The error in that PDF file is that the "complex signals" are not normalized to a +/-1 Volt range, and they use a 3rd order polynomial for the distortion that gives increasing amount of distortion at higher input signal levels, so with nearly 5 Volts of peak voltage for the 7 tone signal (as opposed to just 1 Volt for the single sine wave), there is no surprise that the amount of distortion would be huge. Especially with the polynomial being applied four times in a row. For more realistic results the input signals should always have had a range of +/-1 Volt, and the distortion polynomial should have been scaled so that its output is also within the same range.
To illustrate the above point, here are a few graphs:
100 Hz sine wave with 1% 2nd order and 1% 3rd order distortion (y = (0.97*x + 0.02*x^2 + 0.04*x^3 - 0.01) / 1.02), the distortion is applied four times to simulate 4 amplifier stages (left channel is the input signal, right channel is the distortion residual):
101, 173, 307, 523, 919, 1607, and 2801 Hz sine waves, each at 1 / 6.0142 amplitude (peaks within +/- 1), the distortion is the same as above:
The same mix of sine waves, but with 1 / 2.5 amplitude for each tone (peak level = ~2.4):
With an out of range signal, like in the PDF, the distortion increases by orders of magnitude.
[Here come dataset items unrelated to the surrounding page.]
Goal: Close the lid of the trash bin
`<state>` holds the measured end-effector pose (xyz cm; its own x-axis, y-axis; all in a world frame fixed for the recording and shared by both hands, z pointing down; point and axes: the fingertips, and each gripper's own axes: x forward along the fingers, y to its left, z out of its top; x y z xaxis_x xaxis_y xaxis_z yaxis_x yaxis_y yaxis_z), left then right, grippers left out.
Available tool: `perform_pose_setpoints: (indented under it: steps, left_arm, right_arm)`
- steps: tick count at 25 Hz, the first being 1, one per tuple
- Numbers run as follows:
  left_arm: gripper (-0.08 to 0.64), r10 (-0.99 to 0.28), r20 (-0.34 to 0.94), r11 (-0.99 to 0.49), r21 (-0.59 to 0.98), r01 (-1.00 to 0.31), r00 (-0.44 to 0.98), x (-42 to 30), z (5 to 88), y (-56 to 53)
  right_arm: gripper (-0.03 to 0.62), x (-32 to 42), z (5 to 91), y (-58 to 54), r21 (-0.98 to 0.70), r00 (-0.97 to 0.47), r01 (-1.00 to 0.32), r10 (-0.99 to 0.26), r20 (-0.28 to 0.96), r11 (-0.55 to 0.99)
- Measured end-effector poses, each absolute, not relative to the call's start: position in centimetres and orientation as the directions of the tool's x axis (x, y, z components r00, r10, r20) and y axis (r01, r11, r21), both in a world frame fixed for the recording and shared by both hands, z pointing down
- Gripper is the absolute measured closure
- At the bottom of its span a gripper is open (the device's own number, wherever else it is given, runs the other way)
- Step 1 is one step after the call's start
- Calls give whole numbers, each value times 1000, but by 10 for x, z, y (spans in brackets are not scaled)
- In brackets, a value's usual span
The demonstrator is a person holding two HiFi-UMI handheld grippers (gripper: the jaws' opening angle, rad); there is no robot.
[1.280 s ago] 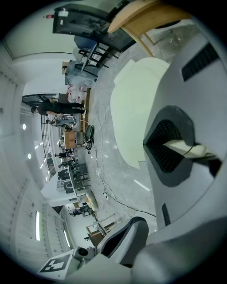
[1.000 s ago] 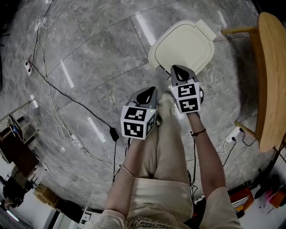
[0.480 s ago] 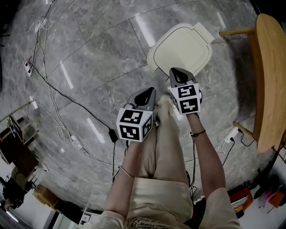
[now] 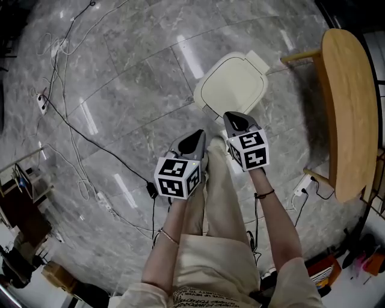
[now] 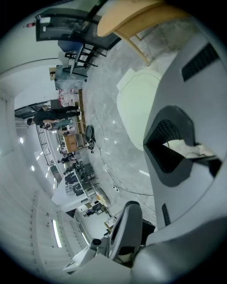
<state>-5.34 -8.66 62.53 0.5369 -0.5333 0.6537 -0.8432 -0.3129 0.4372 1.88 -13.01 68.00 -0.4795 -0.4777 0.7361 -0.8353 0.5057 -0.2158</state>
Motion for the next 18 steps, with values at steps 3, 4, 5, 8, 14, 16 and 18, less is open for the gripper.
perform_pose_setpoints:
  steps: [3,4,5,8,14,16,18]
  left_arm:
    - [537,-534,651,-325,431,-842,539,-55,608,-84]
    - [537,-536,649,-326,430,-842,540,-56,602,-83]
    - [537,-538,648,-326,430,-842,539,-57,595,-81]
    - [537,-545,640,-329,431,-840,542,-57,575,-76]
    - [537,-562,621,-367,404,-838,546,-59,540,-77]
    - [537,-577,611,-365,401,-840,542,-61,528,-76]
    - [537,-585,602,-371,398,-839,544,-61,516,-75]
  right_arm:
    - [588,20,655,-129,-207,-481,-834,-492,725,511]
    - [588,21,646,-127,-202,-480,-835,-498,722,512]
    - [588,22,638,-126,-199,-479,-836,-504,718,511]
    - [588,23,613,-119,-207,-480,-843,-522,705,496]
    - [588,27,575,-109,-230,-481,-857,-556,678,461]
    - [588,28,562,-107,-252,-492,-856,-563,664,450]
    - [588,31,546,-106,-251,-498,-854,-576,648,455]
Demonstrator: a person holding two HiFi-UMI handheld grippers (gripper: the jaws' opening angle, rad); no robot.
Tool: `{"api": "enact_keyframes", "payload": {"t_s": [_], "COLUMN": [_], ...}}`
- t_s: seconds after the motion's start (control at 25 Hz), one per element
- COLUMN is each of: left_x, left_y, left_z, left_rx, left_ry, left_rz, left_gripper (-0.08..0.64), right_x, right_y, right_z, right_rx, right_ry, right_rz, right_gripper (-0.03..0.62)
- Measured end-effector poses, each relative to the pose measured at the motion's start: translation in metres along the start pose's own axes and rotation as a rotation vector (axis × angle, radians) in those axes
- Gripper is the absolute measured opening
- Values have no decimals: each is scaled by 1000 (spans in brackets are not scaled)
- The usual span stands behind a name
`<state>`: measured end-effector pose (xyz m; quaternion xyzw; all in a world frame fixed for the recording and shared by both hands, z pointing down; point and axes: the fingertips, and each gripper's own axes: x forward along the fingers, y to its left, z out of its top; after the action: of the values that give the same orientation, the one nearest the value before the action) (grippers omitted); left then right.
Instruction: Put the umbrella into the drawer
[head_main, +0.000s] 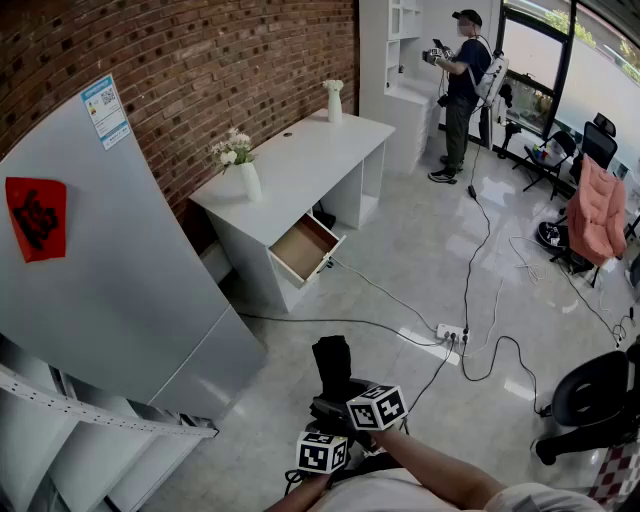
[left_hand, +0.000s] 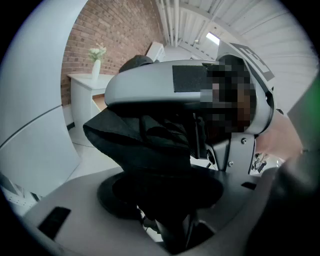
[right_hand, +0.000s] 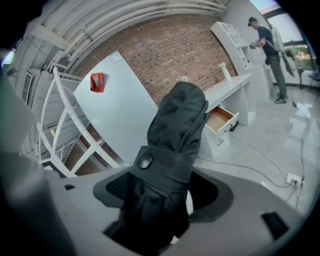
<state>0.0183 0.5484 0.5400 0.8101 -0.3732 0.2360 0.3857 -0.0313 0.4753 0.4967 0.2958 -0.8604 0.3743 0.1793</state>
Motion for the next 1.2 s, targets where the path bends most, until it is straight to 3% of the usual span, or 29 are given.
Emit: {"api": "enact_keyframes", "payload": {"t_s": [0.64, 1.2], "left_x": [26, 58], "left_y": [-7, -24], "left_z": [35, 46], "left_rx": [26, 17], "left_ry": [-16, -3], "left_rz": [30, 61], "left_gripper": [230, 230], "right_x": [-12, -28], "right_y": [-31, -63], "right_z": [30, 33], "right_rx": [-6, -23], "right_ry": [-34, -20], "right_rz": [28, 47], "right_gripper": [330, 330]}}
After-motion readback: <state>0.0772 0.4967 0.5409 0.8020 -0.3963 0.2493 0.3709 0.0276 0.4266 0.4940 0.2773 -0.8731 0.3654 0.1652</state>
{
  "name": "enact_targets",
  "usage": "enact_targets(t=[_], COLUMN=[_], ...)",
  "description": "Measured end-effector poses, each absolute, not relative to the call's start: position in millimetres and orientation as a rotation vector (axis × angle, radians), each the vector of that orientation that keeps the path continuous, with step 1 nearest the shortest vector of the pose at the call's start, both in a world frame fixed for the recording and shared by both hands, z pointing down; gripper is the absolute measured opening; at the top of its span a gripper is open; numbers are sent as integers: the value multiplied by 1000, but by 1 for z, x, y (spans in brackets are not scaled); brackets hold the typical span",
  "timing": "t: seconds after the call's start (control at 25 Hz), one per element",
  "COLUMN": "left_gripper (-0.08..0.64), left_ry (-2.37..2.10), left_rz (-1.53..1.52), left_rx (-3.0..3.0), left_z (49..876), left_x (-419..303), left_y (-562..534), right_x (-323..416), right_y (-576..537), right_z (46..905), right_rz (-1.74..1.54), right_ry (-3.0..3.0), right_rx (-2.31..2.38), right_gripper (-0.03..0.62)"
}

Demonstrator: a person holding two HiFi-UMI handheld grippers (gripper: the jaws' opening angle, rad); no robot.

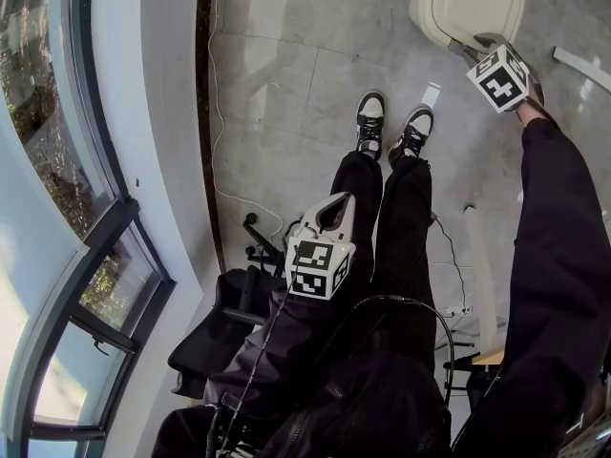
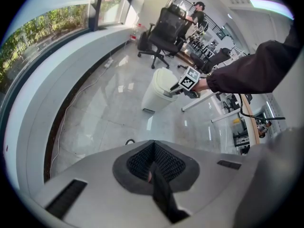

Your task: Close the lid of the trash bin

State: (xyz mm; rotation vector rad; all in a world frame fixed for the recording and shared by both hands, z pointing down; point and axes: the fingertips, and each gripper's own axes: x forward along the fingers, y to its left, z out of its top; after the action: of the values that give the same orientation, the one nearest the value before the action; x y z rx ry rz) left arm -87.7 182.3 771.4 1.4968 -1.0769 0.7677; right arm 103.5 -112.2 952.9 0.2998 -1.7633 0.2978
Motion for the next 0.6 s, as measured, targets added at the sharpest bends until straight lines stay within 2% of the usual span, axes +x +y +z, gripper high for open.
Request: enact_targets(t=[0.6], left_gripper=[2], left_ry=[-1073], left_rz=[765], left_rx=[1504], left_z=[772], left_x=[-87], left_y=[181], right_x=[103], right_y=[-112], right_z=[955], right_rz=[289], right_ry=[-1768], right_rx=[309], right_gripper=[156])
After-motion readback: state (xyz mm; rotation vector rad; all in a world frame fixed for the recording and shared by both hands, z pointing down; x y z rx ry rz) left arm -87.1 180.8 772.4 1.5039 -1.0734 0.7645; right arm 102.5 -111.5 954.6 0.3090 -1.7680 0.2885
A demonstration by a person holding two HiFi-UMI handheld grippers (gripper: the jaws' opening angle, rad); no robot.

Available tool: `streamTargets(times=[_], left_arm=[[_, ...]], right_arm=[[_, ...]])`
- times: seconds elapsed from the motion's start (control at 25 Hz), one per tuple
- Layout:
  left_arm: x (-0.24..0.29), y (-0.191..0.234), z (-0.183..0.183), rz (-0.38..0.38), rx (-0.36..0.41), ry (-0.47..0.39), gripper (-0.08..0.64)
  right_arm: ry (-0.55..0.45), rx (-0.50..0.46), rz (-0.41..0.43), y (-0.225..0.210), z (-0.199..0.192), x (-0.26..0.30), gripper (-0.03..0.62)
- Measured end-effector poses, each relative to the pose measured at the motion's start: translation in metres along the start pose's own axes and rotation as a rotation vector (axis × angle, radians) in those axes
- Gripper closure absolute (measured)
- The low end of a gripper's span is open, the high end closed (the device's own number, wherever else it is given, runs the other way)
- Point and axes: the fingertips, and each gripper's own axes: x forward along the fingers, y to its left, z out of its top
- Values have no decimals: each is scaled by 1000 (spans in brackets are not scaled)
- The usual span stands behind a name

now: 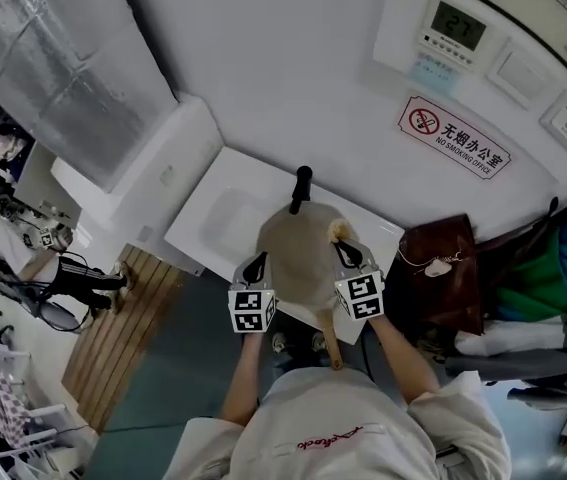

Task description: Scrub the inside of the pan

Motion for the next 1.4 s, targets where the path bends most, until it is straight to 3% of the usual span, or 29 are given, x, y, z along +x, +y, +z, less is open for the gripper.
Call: streamTargets(times=[0.24,0.8,1.4], left_arm=[[-14,-1,16,13,17,-32,560],[-59,-7,35,11,47,-120,560],[-64,-20,32,0,46,-131,560]], right_arm=[[-84,24,-61,-11,19,-33,569],[-146,121,-174,-39,1,-108,569],[-182,84,-170,-30,13,-117,569]])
However, once the peak level is normalized, the distortion peaks are not higher than with the simple sine wave input. Of course, that is to be expected, since the distortion is frequency independent, and can be described with a simple polynomial with no "memory" of any previous input. So, the article in the PDF file is somewhat misleading.
It is possible to test if an amplifier that uses negative feedback has unexpected high distortion when fed with a complex signal using null testing, and also double-blind listening tests. However, as far as I know, if the distortion+noise is low with
any sine wave input (at any level and frequency within the range the amplifier is intended to be able to handle, and with a wide bandwidth measurement), then it is expected to be low also with music.
By the way, I recommend reading
this article by Bruno Putzeys on negative feedback, if you have not already done so. It explains well the origin of some feedback myths, and also why they are wrong.